A simple yet powerful library to predict toxicity/profanity of a review/comment or list of reviews/comments.

How It Works

cuss_inspect is a logistic regression based model trained on 180K+ reviews and tested on 24K+ reviews. The library does not uses any specific wordlist/swear-words-list but is able to detected most of the swear words easily.

Performance

1 Prediction (ms) 10 Predictions (ms) 100 Predictions (ms) 1000 Predictions (ms) 10000 Predictions (ms)
cuss_inspect 0.2 0.3 0.8 4.3 24.7

Accuracy

The accuracy,precision and recall are quite impressive as compared to other models.
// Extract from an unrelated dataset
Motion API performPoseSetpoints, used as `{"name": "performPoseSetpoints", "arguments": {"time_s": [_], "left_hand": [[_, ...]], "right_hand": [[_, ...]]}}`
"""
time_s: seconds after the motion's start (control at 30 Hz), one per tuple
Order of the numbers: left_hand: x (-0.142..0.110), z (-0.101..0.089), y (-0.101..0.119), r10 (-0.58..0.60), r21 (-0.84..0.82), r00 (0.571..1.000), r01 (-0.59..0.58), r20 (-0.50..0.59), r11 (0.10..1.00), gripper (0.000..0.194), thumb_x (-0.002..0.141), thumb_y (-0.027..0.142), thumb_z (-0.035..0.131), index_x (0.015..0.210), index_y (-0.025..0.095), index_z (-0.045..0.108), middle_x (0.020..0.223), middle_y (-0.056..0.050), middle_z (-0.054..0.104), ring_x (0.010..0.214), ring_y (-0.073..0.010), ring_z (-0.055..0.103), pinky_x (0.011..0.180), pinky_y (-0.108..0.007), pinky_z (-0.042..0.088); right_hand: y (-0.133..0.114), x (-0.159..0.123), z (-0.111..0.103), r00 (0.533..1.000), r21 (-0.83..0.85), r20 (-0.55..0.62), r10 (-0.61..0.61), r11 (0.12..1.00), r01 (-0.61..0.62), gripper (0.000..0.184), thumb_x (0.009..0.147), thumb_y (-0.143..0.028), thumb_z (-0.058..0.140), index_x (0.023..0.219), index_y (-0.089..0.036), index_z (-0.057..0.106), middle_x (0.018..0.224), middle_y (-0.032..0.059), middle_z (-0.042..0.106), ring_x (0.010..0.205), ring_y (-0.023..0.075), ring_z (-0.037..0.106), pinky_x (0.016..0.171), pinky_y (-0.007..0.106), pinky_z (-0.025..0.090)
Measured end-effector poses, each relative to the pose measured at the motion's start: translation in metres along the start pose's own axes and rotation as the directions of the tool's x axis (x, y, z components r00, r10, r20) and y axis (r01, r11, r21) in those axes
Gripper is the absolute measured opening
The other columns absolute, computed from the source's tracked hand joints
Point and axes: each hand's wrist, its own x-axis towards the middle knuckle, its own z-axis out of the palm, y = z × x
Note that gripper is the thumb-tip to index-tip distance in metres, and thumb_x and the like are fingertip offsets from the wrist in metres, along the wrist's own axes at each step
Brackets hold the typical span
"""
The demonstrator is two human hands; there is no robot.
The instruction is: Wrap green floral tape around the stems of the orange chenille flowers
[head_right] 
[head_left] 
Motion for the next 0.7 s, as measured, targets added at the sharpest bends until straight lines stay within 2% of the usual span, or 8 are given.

Logistic regression for text classification outperforms many other classifcation algorithms such as SVC,Decision Tree and Naive Bayes.

Precision Recall F1 Score
0 0.83 0.94 0.88
1 0.99 0.96 0.97
Accuracy 0.95
macro avg 0.91 0.95 0.93
weighted avg 0.96 0.96 0.96

Receiver Operating Characteristics

ROC Curve

Installation

$ pip install cuss_inspect

Usage

from cuss_inspect import predict, predict_prob

# for simple string
text_0 = "this is simple review. you have done a good job"
print(predict(text_0))
# [0]
print(predict_prob(text_0)
# [0.05]

text_1 = "son of a bitch"
print(predict(text_1))
# [1]
print(predict_prob(text_1)
# [1.]

# for list of inputs
test = ['who are you?' , 'what do you want?' , 'son of a dog' , 'how the hell can you say that' , 'fuck it']
print(predict(test))
# [0 0 1 1 1]
print(predict_prob(test))
# [0.12 0.22 0.55 0.96 1.]

*predict() and predict_prob return numpy arrays.